Die Frage, ob es sinnvoll ist, den verschiedenen Arten des Miteinandersprechens den Namen Dialog als „Prinzip“ zu geben, könnte man bejahen, sofern man Arendts Gewaltbegriff heranzieht. Denn Gewalt ist stumm, alle ihre Mittel machen Sprache überflüssig - eine Stummheit, die mit dem Anderen auch das Selbst verloren hat. Verneinen muss man die Frage, sofern man, was häufig geschieht, die Gegenseitigkeit zum wesentlichen Dialogkriterium machen wollte. Arendts Dialogbegriff tut das nicht, und er liefert kein Material zur sozialen Kommunikation und kommunikativen Kompetenz. Arendt hält an der Reservierung des Wortes Dialog fürs Denken fest. Inneres Zwiegespräch und adressiertes Sprechen sind für sie wie Denken und Handeln zwei verschiedene existentielle Positionen, die dem Unterschied zwischen Wahrheit und Meinung entsprechen. Der Denk- und Verstehensdialog hat ein metaphorisches Gegenüber, das sich nie feindselig, stumm oder indifferent verhält oder verhalten sollte, einem nie auf die „psychischen Nerven“ geht und immer eingebunden bleibt in eine Idealvorstellung von Freundschaft, mit der das Verhältnis zwischen mir und mir seine Unvergleichlichkeit behält. Nur in dieser von keinerlei Hindernissen beeinträchtigt en, nicht logik-, ergebnis- und fortschrittsorientierten Tätigkeit kann der innere Gefährte dauernder Begleiter sein, kritischer Fragesteller, Zeuge, Fluchtverhinderer, Hindernis beim ständigen Weiter-so: Stimme des Gewissens, ohne die das Andere gelöscht und mit seiner Löschung die Ausbreitung des Bösen grenzenlos würde. Das Spezifische des Denkdialogs ist seine radikale Offenheit, und diese ist Bedingung für die Autonomie des Urteilens. Es war Sokrates, der den Denkprozess, das tonlose Zwiegespräch zwischen mir und mir selbst, im Diskurs vorführte und öffentlich machte. Er lehrte nichts, wusste keine Antwort auf die Fragen, die er stellte, untersuchte um des Untersuchens willen, ohne darüber hinausgehende Motive und Zwecke zu verfolgen. Aber auch dieses Sprechen gerät ins Denken derer, die es aufnehmen und wird so zum Bestandteil ihres inneren Dialogs.

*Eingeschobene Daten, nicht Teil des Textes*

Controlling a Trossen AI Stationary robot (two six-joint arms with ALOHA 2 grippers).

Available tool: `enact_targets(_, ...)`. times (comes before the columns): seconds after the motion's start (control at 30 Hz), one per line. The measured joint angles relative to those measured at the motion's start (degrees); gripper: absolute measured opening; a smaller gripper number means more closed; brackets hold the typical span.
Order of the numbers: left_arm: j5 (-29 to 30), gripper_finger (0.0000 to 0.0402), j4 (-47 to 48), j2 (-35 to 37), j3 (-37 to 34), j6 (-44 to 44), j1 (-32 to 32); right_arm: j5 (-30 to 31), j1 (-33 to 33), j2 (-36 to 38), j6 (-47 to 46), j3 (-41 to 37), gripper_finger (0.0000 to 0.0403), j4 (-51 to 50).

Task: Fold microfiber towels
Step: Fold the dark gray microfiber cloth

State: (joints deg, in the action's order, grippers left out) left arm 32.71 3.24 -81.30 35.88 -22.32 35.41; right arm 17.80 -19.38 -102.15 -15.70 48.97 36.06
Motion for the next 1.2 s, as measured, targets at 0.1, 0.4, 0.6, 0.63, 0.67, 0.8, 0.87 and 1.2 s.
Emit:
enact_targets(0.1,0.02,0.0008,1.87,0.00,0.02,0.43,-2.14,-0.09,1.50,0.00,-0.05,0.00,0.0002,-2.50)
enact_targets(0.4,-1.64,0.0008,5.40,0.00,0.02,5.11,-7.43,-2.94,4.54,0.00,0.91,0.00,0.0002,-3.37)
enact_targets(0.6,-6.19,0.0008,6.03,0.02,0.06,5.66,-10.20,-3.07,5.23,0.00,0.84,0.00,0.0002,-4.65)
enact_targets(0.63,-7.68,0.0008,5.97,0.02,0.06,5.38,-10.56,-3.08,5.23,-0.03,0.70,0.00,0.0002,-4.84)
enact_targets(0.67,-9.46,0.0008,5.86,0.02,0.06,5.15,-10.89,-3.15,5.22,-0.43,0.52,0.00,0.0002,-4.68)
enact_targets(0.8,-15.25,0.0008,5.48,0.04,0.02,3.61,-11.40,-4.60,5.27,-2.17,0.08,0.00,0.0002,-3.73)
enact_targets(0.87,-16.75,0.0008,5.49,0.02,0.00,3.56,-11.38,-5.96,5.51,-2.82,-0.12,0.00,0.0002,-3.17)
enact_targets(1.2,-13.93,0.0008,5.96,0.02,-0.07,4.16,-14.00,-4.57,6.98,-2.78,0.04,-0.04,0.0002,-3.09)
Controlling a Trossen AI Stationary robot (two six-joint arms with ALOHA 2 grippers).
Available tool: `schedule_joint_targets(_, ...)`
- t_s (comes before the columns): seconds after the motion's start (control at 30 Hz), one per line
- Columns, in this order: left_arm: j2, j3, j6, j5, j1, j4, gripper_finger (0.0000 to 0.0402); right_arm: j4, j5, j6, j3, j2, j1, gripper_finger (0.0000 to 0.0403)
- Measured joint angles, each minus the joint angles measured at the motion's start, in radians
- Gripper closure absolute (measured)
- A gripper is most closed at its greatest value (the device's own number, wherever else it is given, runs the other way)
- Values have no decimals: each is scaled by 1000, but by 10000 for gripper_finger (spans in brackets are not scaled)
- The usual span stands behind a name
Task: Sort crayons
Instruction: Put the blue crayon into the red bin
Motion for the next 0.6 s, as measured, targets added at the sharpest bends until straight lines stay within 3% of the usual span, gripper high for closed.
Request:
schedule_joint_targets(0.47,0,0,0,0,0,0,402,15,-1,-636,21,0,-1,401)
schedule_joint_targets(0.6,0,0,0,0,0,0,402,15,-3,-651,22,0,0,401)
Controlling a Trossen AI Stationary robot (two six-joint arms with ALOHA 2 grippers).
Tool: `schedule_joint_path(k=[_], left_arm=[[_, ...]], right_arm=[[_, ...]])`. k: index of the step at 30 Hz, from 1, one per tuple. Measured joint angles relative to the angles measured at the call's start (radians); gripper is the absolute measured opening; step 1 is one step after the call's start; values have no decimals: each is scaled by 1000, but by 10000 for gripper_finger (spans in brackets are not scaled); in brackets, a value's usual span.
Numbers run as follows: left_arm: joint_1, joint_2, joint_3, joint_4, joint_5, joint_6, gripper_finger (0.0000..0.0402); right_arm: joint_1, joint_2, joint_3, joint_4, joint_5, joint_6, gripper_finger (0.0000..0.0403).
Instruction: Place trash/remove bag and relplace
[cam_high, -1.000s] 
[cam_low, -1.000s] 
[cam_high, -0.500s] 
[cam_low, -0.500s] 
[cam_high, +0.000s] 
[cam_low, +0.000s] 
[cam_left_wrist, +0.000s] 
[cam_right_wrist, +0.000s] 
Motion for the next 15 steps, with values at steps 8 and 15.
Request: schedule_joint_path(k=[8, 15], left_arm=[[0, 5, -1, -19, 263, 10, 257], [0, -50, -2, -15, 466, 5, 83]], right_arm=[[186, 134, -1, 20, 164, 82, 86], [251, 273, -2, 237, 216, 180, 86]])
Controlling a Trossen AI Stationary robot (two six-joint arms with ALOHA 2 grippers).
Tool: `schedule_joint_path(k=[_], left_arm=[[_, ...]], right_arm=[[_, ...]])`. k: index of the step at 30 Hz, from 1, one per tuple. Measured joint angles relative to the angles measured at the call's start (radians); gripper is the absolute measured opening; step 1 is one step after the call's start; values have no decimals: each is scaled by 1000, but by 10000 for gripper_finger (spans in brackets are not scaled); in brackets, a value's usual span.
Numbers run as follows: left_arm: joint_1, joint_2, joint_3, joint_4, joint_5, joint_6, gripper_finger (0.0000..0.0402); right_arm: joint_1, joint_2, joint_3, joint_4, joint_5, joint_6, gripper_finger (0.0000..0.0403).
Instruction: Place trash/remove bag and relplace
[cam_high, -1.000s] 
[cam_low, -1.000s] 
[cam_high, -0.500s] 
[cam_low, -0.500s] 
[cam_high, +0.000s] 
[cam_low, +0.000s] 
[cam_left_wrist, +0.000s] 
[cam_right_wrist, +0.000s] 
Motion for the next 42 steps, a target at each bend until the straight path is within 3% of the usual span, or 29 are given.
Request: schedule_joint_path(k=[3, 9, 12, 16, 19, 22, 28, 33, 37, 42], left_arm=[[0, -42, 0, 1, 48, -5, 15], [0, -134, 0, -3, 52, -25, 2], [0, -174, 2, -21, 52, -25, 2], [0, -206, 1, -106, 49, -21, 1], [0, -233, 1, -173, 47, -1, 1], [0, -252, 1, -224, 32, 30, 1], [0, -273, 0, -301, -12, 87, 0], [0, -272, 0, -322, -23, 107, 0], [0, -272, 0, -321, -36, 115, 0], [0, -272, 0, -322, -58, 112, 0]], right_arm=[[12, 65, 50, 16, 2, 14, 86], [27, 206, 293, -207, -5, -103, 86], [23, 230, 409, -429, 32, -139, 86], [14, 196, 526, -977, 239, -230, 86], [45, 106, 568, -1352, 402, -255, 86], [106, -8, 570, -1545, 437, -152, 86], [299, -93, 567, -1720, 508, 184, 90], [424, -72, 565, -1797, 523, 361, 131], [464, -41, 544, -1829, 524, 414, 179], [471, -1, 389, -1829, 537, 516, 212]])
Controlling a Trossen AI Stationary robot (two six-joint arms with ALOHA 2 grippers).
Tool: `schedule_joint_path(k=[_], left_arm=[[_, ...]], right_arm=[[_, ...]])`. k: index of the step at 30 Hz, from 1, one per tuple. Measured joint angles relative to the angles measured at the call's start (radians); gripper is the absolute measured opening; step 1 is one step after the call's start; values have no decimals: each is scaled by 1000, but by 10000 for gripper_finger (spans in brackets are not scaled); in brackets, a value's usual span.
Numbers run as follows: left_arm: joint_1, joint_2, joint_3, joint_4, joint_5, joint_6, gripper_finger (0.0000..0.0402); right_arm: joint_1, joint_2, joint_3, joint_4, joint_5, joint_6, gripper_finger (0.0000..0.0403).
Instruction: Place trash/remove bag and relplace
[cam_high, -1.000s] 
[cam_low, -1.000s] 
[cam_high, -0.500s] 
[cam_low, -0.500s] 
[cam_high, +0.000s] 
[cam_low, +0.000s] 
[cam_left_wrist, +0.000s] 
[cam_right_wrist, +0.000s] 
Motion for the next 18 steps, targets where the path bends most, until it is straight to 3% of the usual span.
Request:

Das tonlose wie das öffentlich vorgestellte Durchsprechen einer Sache mit sich selbst und das Reden über etwas zu Andern sind verschiedene Modi einer Pluralität, die Arendt „kreatürlich“ nennt, sich im Menschen und zwischen Menschen betätigt und den Ort des Politischen außerhalb des Menschen bestimmt. Dabei werden die Anderen nicht nur berücksichtigt, sondern man setzt sich in unterschiedlicher Weise mit ihnen in Verbindung. Während das Selbst schon in Verbindung mit seinem Gegenüber ist, von ihm als einem Vertrauten immer schon umgeben und ohne dieses nicht existent, muss im Feld des Mitmenschlichen die Verbindung aktiv aufgenommen, angefangen, gewollt und gesucht werden, enthüllen sich die Anderen, indem sie selber sprechen und manifestiert sich das absolute Unterschiedensein jeder Person von jeder anderen. So werden die Einigungen umwegig und „umständlich“, weil die Person mitspricht, die Worte den Ohren und Augen der Mitwelt ausgesetzt sind und das Subjekt des Sprechens nicht mehr allein über Ziele und Ergebnisse verfügen kann. Wie jedes Anfangen bleibt das Gesprochene und was es auslöst unplanbar und überraschend. Arendts wunderbare Würdigungen des mitmenschlichen Gesprächs würdigen dieses nicht wegen seiner Übereinstimmung mit dem inneren Dialog, vielmehr wegen seines unerschöpflichen Reichtums und wegen „der Freude an dem anderen und dem, was er sagt“.
Dieses Gespräch würde „unweigerlich zum Stillstand kommen, wenn es eine Wahrheit gäbe, die allen Streit ein für allemal schlichtet“.